Tidy Tuesday, November 27, 2018 - Maryland Bridges

post
tidy-tuesday
rstats
Author

gregers kjerulf dubrow

Published

November 29, 2020

The Francis Scott Key Bridge in Baltimore

This dataset was posted to the #TidyTuesday repo back in November 2018. I worked on it a bit then, but didn’t properly finish it until March of 2020. With the blog finally set up figured I might as well post it as an entry.

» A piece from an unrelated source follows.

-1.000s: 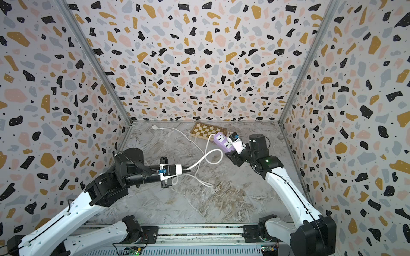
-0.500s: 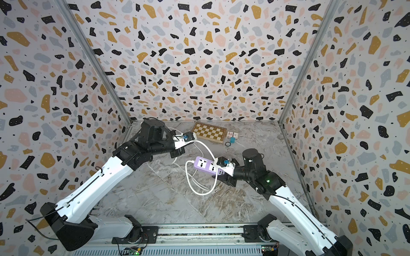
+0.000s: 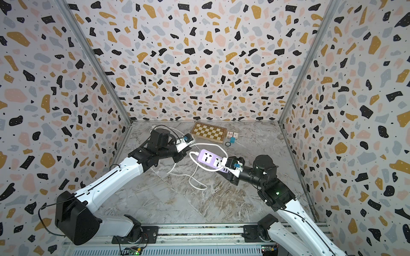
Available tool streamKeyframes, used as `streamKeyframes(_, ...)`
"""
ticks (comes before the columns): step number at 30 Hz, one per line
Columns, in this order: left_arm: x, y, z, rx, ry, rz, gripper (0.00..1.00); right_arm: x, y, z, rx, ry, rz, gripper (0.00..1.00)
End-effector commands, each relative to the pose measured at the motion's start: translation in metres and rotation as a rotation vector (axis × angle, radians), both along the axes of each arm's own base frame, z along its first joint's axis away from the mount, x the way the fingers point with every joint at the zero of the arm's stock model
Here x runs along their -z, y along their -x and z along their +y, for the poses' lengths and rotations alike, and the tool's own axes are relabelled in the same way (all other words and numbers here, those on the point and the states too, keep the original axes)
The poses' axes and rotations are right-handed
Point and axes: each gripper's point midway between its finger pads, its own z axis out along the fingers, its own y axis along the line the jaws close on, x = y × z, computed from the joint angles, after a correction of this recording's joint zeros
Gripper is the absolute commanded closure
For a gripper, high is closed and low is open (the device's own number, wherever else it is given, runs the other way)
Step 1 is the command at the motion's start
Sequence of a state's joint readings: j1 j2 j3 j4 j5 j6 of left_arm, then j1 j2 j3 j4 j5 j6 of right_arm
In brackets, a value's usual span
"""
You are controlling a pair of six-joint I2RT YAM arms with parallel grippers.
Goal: Wrap the cord around the power strip
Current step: Wrap the power cord around the power strip.
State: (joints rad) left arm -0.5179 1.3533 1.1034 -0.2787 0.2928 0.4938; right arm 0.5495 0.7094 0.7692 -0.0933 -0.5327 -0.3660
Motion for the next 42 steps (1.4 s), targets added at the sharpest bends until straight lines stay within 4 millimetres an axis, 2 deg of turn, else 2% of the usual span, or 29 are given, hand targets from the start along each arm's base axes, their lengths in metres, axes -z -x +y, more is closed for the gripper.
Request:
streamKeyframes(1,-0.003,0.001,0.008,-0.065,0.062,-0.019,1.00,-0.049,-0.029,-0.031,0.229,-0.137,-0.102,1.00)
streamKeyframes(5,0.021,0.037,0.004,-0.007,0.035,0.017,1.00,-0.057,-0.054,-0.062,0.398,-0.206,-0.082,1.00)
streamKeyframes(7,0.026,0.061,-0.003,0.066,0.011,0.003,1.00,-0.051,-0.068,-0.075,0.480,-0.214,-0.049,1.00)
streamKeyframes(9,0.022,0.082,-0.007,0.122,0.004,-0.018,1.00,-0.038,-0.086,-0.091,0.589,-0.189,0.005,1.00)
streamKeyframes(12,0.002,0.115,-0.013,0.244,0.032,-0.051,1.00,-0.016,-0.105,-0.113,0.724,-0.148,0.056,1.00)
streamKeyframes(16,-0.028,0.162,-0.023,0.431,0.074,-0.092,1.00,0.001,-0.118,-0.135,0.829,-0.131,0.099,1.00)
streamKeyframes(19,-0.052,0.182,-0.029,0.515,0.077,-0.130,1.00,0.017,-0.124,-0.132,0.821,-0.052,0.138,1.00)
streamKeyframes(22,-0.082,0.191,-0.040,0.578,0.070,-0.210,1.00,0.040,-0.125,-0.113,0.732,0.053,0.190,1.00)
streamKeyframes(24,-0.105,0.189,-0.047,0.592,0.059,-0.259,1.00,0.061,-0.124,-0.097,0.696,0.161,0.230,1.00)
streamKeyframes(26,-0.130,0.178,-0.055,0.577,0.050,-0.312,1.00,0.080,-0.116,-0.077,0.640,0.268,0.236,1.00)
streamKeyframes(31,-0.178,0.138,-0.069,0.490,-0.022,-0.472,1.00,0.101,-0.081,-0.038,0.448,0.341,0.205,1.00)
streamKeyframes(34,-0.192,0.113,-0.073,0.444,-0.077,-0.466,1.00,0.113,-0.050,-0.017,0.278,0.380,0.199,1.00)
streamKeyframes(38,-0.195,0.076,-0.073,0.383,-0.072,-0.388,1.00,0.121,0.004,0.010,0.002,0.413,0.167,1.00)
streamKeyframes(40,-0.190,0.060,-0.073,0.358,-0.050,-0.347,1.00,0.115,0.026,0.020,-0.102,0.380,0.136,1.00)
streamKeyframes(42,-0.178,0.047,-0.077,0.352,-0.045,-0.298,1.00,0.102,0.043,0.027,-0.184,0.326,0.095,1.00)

Update for migration from Hugo to Quarto…now that code-fold is native to code chunks, I’ll sometimes use if for long bits of code. Just click the down arrow to show code

# readin in data, create df for plots
library(tidytuesdayR) # to load tidytuesday data
library(tidyverse) # to do tidyverse things
library(tidylog) # to get a log of what's happening to the data
library(patchwork) # stitch plots together
library(gt) # lets make tables
library(RColorBrewer) # colors!
library(scales) # format chart output

First let’s read in the file from the raw data file on github

tt_balt_gh <-
read_csv("https://raw.githubusercontent.com/rfordatascience/tidytuesday/master/data/2018/2018-11-27/baltimore_bridges.csv",
         progress = show_progress())

Organize and clean the data for analysis

  • clean up some date and name issues
  • a decade-built field, factored for sorting
  • time since last inspection
show data cleaning code
# keeping the comparison date March 21 when I originally did analysis
today <- as.Date(c("2020-03-21"))
#Sys.Date()
today_yr <- as.numeric(format(today, format="%Y"))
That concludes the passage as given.